しかし、最も足りないのは危機感ではないでしょうか。街に出れば、派遣切りに遭ってハローワークに並んだけれど仕事は見つからない。仕事がないだけでなく、寮から追い出されて家もない。そういう話ばかりです。なのに公務員だけは仕事がなくても身分保障がある。給料も満額出るというのでは、税金で失業対策をしているも同然です。まるで身分制があるみたいです。国民の理解が得られるはずはありません。まして国の財政が危機だから消費税を上げてくれなどと言っても、誰も見向きもしてくれないでしょう。
最も心配なのは、国に危機感が乏しくて改革が遅滞してしまう分を、民間の頑張りで補ってしまうことです。過去の遺産を食い潰し、民間の人たちが死に物狂いで頑張ることで今の日本は支えられ、しばらく支えられていく。これで仮に10年くらい持ったとしても、その間、肝心なことはまったく進まず、10年先でいきなり倒れてしまうのが怖いのです。倒れた時はもはや回復不能で、かたや世界は遥か彼方に進んでいて背中も見えない。IMF(国際通貨基金)が乗り込んできても、日本の財政のあまりの酷さに途方に暮れてしまうかもしれない。

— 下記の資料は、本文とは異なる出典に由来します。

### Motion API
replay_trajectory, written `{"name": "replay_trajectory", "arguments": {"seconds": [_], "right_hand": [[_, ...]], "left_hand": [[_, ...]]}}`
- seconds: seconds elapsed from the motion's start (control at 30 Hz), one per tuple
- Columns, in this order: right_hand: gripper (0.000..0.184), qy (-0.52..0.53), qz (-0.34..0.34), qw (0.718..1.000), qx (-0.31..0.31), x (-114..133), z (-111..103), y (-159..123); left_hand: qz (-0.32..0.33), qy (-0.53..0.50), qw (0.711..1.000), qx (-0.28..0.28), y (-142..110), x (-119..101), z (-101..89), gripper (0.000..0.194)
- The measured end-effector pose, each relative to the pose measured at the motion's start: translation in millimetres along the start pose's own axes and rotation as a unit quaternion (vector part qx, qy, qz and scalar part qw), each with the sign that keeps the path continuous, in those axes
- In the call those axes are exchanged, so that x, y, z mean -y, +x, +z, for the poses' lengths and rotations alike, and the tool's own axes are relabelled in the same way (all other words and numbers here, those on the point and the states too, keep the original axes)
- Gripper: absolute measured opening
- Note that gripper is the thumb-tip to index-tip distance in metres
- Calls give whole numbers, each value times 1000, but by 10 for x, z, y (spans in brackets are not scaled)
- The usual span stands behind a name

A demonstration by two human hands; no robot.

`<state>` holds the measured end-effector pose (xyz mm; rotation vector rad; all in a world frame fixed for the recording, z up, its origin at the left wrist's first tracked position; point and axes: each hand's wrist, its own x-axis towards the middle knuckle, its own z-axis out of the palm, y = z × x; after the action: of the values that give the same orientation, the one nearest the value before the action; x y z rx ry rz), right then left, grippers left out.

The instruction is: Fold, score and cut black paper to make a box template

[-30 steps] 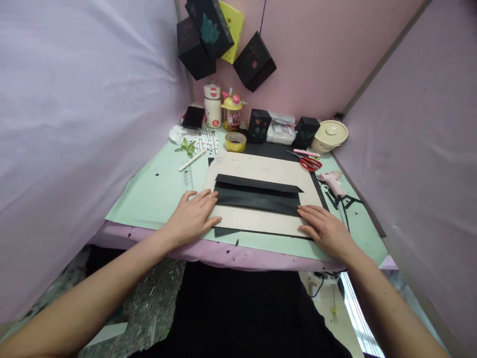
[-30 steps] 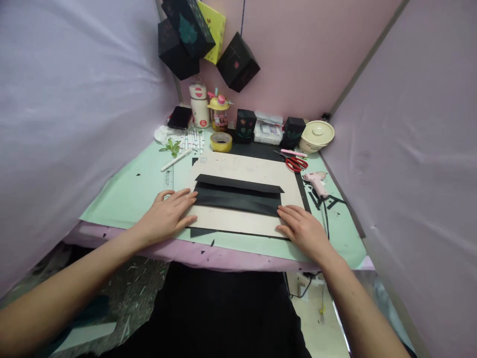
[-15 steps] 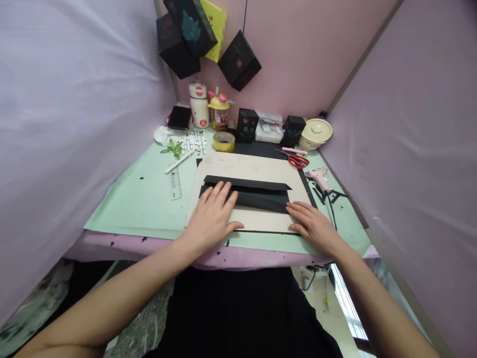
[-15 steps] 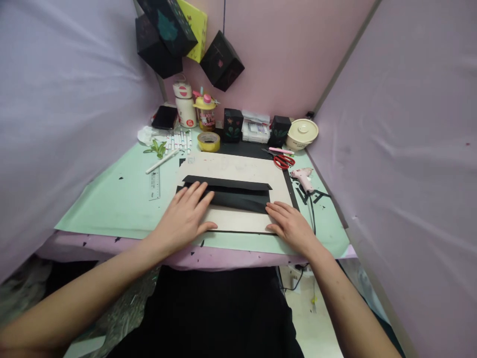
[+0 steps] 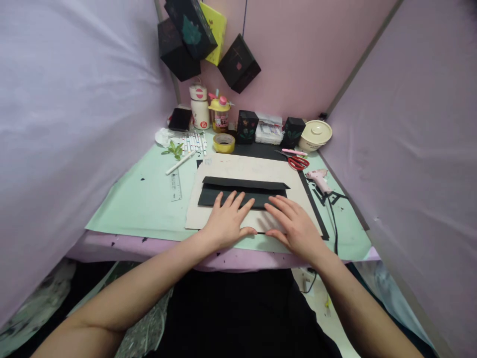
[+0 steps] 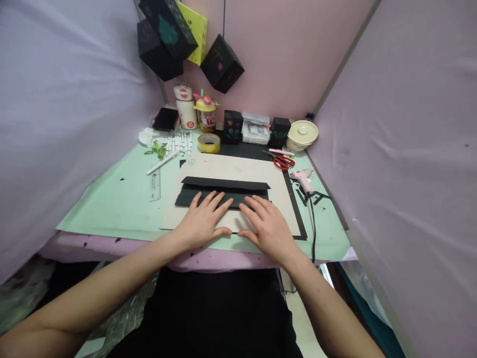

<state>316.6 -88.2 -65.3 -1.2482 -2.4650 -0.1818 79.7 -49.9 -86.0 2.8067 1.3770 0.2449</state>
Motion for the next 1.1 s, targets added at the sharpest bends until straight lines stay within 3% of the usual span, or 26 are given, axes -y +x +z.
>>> {"name": "replay_trajectory", "arguments": {"seconds": [0.13, 0.27, 0.6, 0.73, 1.1], "right_hand": [[67, 5, 13, 998, 59, 83, 262, 144], [71, 4, 27, 997, 76, 18, 412, 134], [73, -6, 26, 997, 74, 38, 421, 93], [71, -10, 24, 997, 72, 33, 432, 90], [74, -17, 21, 997, 78, 29, 417, 86]], "left_hand": [[-2, -10, 1000, 2, 0, 8, 8, 83], [-6, -22, 1000, -7, -11, 11, 20, 83], [-18, -30, 999, 3, -73, 140, 2, 95], [-51, -25, 998, 8, -129, 233, -17, 91], [-49, -25, 998, 5, -149, 241, 9, 89]]}}
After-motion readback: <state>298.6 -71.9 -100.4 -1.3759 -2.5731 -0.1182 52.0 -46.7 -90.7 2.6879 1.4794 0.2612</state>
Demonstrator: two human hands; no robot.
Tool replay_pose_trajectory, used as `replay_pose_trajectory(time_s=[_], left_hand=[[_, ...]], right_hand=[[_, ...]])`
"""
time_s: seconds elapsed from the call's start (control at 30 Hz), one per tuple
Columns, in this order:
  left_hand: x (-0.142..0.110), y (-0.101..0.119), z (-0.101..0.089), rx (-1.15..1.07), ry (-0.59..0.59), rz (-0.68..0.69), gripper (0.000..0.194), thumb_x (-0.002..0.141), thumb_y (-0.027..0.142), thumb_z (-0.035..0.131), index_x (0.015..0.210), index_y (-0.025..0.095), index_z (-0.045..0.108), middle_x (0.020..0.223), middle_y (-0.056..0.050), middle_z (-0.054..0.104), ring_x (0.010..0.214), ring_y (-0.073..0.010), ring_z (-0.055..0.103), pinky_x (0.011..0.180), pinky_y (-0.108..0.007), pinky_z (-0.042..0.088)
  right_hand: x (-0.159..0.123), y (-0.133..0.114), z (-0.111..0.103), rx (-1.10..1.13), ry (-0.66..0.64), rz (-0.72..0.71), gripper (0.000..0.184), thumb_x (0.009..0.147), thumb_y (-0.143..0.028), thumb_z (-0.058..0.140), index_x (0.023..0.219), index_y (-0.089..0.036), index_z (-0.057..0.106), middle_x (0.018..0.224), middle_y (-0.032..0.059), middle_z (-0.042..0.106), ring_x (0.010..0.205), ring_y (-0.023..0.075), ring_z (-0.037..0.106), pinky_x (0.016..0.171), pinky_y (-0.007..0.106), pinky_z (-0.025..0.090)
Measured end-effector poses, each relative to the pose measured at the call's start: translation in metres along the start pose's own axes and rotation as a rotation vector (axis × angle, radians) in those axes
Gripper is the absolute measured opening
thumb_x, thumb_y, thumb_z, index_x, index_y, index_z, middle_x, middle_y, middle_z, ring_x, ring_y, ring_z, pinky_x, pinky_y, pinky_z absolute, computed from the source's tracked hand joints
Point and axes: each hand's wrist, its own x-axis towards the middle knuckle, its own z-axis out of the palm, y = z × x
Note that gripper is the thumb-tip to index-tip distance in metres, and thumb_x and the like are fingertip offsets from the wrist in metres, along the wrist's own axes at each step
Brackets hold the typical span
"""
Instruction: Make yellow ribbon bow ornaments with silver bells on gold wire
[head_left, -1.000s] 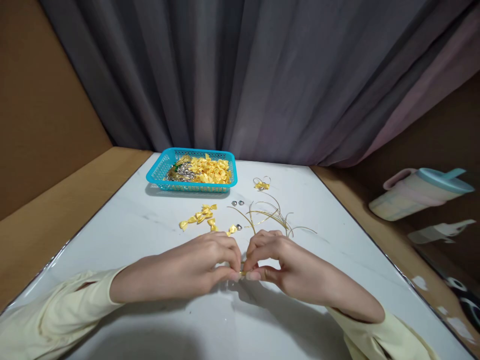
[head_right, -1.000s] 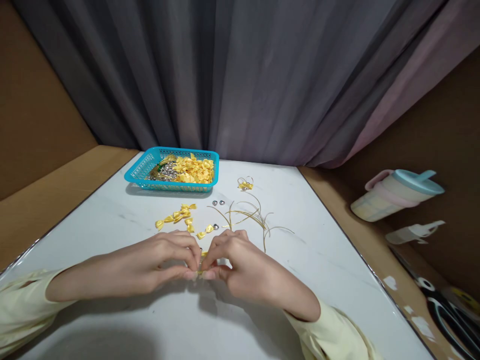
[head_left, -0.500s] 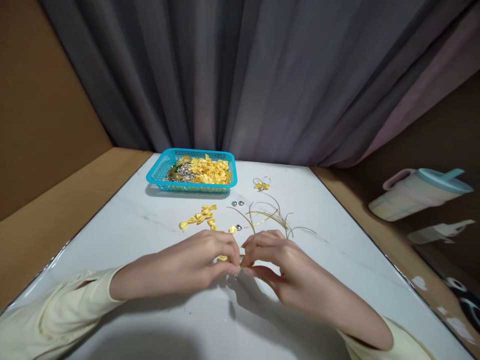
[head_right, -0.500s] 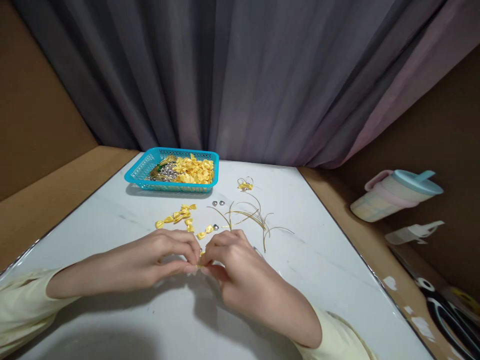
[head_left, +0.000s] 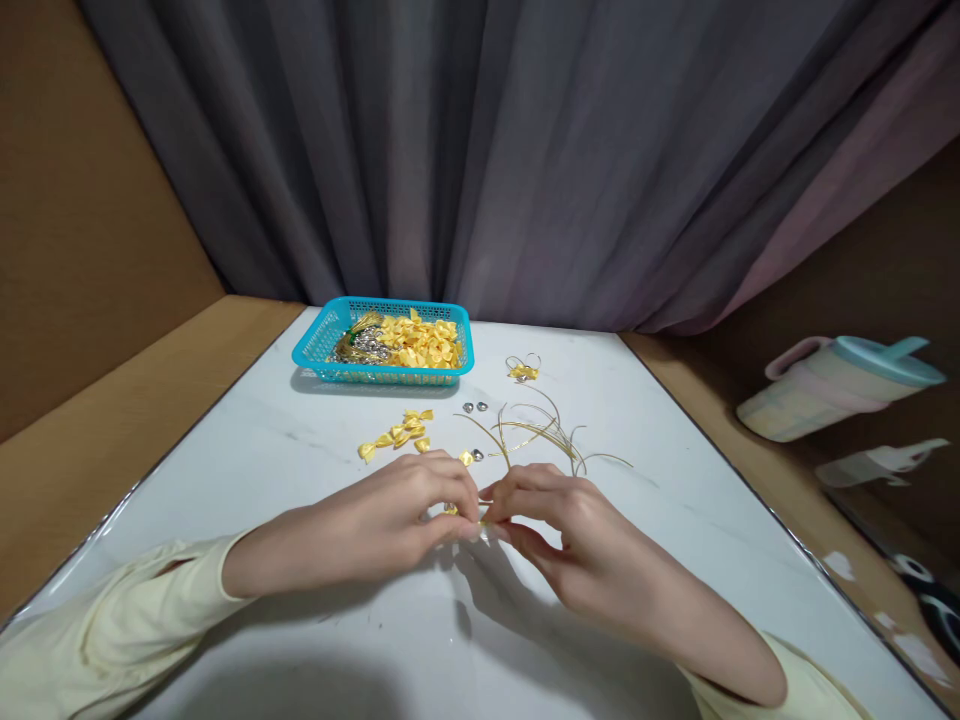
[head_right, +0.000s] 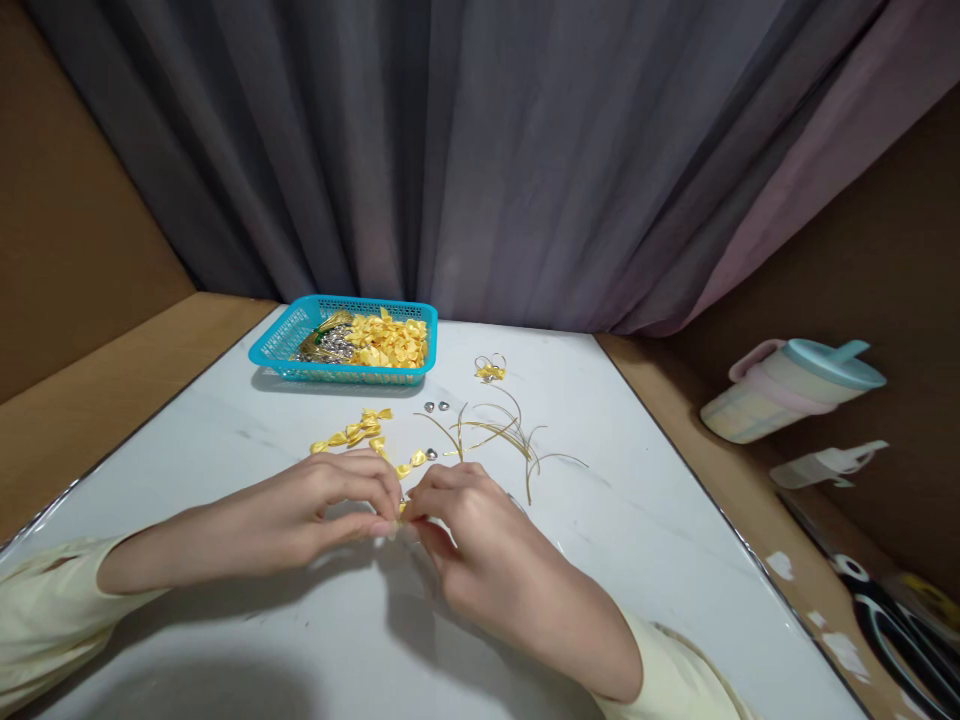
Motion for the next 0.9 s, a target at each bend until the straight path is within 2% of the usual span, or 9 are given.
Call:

ギリシャやアイルランドは財政危機が急激に訪れたおかげで、かえってよかったのかもしれません。韓国は97年、アジア通貨危機のあおりを食って国がデフォルトの危機に陥り、IMFが介入して財閥解体などの果断な措置がとられました。これについては様々な評価がなされていますけれど、この時の改革が韓国の今日の経済発展の基盤を作ったということだけは確かでしょう。日本が今、あるいは数年のうちに、仮に国債が大暴落してお手上げになり、IMFの助けを求めるような事態になれば、むしろ思い切ったことができる可能性もあります。今のように危機感がないままダラダラ行くと、本当にまずい局面に立ち至ってしまうのではないかと私は危惧しているのです。